Tous les arts étant enchaînés, & ayant besoin les uns des autres, il se trouverait qu'il aurait besoin de tous ; & qu'il ne lui suffirait pas d'en avoir pour lui, il lui en faudrait pour tous les officiers, & pour tous ceux qui travailleraient pour lui, ce qui va à l'infini. Un simple bourgeois a tout cela, & il l'a sans peines, sans tracas, sans inquiétude. On lui va quérir tout ce dont il a besoin à la Chine, au Pérou, en Egypte, en Perse, & généralement par toute la terre. On l'exempte de la peine de préparer les vaisseaux. On le décharge du risque & de tous les mauvais succès de ces voyages. On lui rend les chemins libres par toute l'Europe. On lui dispose des courriers pour lui en faire avoir des nouvelles. Il y a des gens qui passent toute leur vie à l'étude de la nature pour le guérir dans ses maladies, & qui sont aussi prêts de le servir, que s'il les entretenait à ses gages. Il peut dire avec vérité qu'il a un million d'hommes qui travaillent pour lui dans le royaume. Il peut compter au nombre de ses officiers tous les artisans de France, & même ceux des Etats voisins, puisqu'ils font tous disposés à lui rendre service, & qu'il n'a qu'à leur commander, en y ajoutant une certaine récompense établie, qui sont les moindres gages que l'on puisse donner à des officiers. Tous ces gens qui travaillent pour lui ne l'incommodent point. Il n'est point obligé de pourvoir à leurs nécessités. Il n'est point chargé de faire leur fortune. Il ne faut point d'officiers supérieurs pour les gouverner, ni d'inférieurs pour les servir, ou s'il en faut, il n'est pas obligé de s'en mettre en peine. Qui peut assez estimer ces avantages qui égalent ainsi la condition des particuliers à celle des Rois, & qui, les dispensant des inquiétudes des grandes richesses, leur en procurent toutes les commodités ?
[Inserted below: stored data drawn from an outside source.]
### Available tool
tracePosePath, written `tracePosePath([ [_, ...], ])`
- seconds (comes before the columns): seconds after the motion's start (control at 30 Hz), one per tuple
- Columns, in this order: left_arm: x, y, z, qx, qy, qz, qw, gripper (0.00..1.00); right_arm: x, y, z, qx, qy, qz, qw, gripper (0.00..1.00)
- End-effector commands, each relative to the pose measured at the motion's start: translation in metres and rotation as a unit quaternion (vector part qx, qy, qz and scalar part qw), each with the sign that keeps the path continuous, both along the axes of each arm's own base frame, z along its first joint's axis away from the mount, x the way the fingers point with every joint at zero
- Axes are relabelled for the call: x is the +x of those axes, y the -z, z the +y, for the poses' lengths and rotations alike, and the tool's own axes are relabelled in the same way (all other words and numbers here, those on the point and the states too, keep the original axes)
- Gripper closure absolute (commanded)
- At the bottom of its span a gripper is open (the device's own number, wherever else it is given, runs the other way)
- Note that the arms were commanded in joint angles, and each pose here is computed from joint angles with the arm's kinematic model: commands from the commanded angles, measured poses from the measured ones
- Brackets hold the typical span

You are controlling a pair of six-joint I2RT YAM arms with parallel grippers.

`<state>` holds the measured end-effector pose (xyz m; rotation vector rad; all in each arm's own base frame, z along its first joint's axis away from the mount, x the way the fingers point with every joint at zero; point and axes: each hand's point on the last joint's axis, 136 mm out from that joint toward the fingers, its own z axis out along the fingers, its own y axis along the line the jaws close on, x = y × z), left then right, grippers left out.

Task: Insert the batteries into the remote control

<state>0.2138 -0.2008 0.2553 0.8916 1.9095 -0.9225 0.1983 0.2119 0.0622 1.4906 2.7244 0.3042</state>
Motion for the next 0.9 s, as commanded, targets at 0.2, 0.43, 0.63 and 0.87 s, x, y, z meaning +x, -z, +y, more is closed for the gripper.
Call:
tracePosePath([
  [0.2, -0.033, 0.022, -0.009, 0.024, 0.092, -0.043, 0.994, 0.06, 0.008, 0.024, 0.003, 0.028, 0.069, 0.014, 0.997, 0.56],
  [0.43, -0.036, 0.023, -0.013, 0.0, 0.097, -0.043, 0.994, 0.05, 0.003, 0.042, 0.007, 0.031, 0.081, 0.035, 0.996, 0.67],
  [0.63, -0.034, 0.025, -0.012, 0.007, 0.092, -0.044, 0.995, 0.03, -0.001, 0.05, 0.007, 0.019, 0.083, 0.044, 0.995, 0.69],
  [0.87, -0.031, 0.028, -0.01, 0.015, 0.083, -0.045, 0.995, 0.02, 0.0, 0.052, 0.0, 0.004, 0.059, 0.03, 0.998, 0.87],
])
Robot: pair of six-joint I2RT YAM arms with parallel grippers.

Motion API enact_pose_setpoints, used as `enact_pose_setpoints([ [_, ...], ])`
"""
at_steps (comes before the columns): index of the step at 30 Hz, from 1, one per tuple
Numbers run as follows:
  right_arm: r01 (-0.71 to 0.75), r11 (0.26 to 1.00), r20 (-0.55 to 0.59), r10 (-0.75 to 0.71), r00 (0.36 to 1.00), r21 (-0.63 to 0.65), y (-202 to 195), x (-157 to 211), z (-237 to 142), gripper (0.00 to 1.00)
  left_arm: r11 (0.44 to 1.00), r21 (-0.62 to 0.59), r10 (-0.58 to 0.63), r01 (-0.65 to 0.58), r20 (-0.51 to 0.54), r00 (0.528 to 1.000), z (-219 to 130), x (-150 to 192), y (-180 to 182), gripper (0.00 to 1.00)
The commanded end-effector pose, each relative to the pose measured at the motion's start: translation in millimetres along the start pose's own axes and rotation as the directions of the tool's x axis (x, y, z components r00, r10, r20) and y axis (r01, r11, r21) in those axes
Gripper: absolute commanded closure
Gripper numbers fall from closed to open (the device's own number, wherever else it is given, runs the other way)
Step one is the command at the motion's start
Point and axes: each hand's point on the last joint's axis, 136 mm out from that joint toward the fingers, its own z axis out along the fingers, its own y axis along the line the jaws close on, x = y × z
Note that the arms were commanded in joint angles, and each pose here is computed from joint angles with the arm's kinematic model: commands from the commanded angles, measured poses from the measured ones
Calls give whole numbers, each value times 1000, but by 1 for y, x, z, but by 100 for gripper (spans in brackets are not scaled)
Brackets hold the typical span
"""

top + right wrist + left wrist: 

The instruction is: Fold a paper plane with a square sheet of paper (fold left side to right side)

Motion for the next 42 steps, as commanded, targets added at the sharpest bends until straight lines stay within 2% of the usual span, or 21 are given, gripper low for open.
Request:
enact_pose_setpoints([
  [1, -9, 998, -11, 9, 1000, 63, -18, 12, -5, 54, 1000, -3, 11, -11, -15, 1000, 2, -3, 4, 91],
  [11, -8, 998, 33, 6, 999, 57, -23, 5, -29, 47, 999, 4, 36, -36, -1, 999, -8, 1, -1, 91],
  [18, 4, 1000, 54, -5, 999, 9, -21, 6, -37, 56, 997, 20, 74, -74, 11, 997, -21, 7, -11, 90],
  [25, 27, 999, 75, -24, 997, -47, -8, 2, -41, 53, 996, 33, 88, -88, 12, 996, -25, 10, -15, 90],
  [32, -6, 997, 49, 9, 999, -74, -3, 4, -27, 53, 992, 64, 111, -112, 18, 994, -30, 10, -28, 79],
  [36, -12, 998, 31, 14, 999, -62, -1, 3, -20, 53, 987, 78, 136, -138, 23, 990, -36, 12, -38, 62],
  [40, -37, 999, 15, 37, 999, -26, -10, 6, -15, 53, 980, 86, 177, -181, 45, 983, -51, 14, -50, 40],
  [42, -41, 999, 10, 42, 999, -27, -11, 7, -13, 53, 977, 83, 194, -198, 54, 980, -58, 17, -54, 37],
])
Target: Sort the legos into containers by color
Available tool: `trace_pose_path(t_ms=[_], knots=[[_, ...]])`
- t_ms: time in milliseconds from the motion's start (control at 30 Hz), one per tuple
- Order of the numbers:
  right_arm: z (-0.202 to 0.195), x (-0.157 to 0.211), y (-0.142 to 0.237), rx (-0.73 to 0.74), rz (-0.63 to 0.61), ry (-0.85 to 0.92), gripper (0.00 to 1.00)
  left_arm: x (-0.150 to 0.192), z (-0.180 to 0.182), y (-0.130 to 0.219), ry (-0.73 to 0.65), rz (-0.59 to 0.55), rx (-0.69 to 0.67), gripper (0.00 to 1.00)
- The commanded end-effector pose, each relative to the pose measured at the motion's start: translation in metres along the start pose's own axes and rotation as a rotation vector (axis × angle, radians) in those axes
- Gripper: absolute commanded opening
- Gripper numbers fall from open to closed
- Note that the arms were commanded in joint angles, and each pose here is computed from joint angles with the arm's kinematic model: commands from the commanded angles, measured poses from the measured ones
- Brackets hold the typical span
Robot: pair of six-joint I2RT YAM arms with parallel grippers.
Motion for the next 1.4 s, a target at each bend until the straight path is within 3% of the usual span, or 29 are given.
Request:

Mais ce qui rend la plupart des gens insensibles à tout cela, est un principe de vanité & d'ingratitude qu'ils ont dans le cœur. Ils tirent en effet les mêmes avantages de tous ceux qui travaillent pour le public, dans lequel ils sont compris, que s'ils ne travaillaient que pour eux seuls. Leurs lettres sont également portées aux extrémités du monde par un courrier qui en porte dix mille, que s'il n'en portait qu'une seule. Ils sont aussi bien traités par un Médecin qui en voit plusieurs autres, que s'il n'était attaché qu'à eux : & au contraire l'expérience qu'il acquiert par les assistances qu'il rend aux autres, le rend plus capable de les servir dans leurs maladies. Néanmoins parce qu'ils savent qu'ils ne sont pas les seuls qui jouissent de ces biens, ils n'en sont point touchés. Leurs besoins sont également remplis, mais leur vanité n’est pas également satisfaite. Parce qu'ils n'ont pas droit de s'attribuer à eux en particulier tous ces gens qui leur rendent quelque service, ils ne comptent pour rien l'utilité qu'ils en tirent. Et quoique celle que les autres en reçoivent ne diminue en rien la leur, elle leur en ôte néanmoins le sentiment, & ils croient n'avoir obligation à personne, parce qu'il y a une infinité de gens qui participant aux mêmes biens, partagent avec eux cette obligation.